Tianyue Peng


2025

pdf bib
Re-Cent: A Relation-Centric Framework for Joint Zero-Shot Relation Triplet Extraction
Zehan Li | Fu Zhang | Kailun Lyu | Jingwei Cheng | Tianyue Peng
Proceedings of the 31st International Conference on Computational Linguistics

Zero-shot Relation Triplet Extraction (ZSRTE) aims to extract triplets from the context where the relation patterns are unseen during training. Due to the inherent challenges of the ZSRTE task, existing extractive ZSRTE methods often decompose it into named entity recognition and relation classification, which overlooks the interdependence of two tasks and may introduce error propagation. Motivated by the intuition that crucial entity attributes might be implicit in the relation labels, we propose a Relation-Centric joint ZSRTE method named Re-Cent. This approach uses minimal information, specifically unseen relation labels, to extract triplets in one go through a unified model. We develop two span-based extractors to identify the subjects and objects corresponding to relation labels, forming span-pairs. Additionally, we introduce a relation-based correction mechanism that further refines the triplets by calculating the relevance between span-pairs and relation labels. Experiments demonstrate that Re-Cent achieves state-of-the-art performance with fewer parameters and does not rely on synthetic data or manual labor.

pdf bib
Frame First, Then Extract: A Frame-Semantic Reasoning Pipeline for Zero-Shot Relation Triplet Extraction
Zehan Li | Fu Zhang | Wenqing Zhang | Jiawei Li | Zhou Li | Jingwei Cheng | Tianyue Peng
Proceedings of the 2025 Conference on Empirical Methods in Natural Language Processing

Large Language Models (LLMs) have shown impressive capabilities in language understanding and generation, leading to growing interest in zero-shot relation triplet extraction (ZeroRTE), a task that aims to extract triplets for unseen relations without annotated data. However, existing methods typically depend on costly fine-tuning and lack the structured semantic guidance required for accurate and interpretable extraction. To overcome these limitations, we propose FrameRTE, a novel ZeroRTE framework that adopts a “frame first, then extract” paradigm. Rather than extracting triplets directly, FrameRTE first constructs high-quality Relation Semantic Frames (RSFs) through a unified pipeline that integrates frame retrieval, synthesis, and enhancement. These RSFs serve as structured and interpretable knowledge scaffolds that guide frozen LLMs in the extraction process. Building upon these RSFs, we further introduce a human-inspired three-stage reasoning pipeline consisting of semantic frame evocation, frame-guided triplet extraction, and core frame elements validation to achieve semantically constrained extraction. Experiments demonstrate that FrameRTE achieves competitive zero-shot performance on multiple benchmarks.
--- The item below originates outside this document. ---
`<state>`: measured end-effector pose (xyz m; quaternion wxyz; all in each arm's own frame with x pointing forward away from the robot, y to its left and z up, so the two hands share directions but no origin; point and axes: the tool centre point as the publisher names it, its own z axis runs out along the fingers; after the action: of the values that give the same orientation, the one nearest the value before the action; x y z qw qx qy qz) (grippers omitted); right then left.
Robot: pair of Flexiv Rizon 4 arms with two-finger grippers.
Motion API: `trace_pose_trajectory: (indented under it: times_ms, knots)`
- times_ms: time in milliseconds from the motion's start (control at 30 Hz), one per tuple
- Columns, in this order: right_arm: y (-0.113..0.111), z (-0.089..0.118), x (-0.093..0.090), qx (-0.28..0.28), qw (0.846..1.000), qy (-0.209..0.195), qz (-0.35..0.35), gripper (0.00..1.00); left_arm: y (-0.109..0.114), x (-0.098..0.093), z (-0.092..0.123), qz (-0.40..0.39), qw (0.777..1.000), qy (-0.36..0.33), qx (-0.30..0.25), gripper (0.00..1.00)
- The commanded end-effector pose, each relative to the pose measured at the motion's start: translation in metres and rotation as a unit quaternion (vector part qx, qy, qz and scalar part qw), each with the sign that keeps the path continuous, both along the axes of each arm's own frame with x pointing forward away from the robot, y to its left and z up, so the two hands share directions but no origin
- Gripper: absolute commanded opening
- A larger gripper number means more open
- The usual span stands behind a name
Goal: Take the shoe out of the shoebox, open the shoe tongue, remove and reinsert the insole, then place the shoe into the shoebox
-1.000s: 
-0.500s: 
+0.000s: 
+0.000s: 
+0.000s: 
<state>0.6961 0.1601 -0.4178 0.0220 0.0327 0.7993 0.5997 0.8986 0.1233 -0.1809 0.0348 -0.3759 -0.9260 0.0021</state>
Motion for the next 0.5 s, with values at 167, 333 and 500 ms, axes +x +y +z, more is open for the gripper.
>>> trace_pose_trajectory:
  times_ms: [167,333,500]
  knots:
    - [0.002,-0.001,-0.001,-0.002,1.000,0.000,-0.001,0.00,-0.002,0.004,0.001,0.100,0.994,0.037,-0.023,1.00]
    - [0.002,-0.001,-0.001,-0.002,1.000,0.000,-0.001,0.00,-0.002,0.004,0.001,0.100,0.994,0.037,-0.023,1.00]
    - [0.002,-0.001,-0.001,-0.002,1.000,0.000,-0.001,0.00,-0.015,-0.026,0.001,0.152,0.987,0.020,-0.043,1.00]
Moreover, the RSFs we construct serve as high-quality semantic resources that can enhance other extraction methods, showcasing the synergy between linguistic knowledge and foundation models.

pdf bib
Generation-Augmented Retrieval: Rethinking the Role of Large Language Models in Zero-Shot Relation Extraction
Zehan Li | Fu Zhang | Tianyue Peng | He Liu | Jingwei Cheng
Findings of the Association for Computational Linguistics: EMNLP 2025

Recent advances in Relation Extraction (RE) emphasize Zero-Shot methodologies, aiming to recognize unseen relations between entities with no annotated data. Although Large Language Models (LLMs) have demonstrated outstanding performance in many NLP tasks, their performance in Zero-Shot RE (ZSRE) without entity type constraints still lags behind Small Language Models (SLMs). LLM-based ZSRE often involves manual interventions and significant computational overhead, especially when scaling to large-scale multi-choice data.To this end, we introduce RE-GAR-AD, which not only leverages the generative capability of LLMs but also utilizes their representational power without tuning LLMs. We redefine LLM-based ZSRE as a retrieval challenge, utilizing a Generation-Augmented Retrieval framework coupled with a retrieval Adjuster. Specifically, our approach guides LLMs through crafted prompts to distill sentence semantics and enrich relation labels. We encode sentences and relation labels using LLMs and match their embeddings in a triplet fashion. This retrieval technique significantly reduces token input requirements. Additionally, to further optimize embeddings, we propose a plug-in retrieval adjuster with only 2M parameters, which allows rapid fine-tuning without accessing LLMs’ parameters. Our LLM-based model demonstrates comparable performance on multiple benchmarks.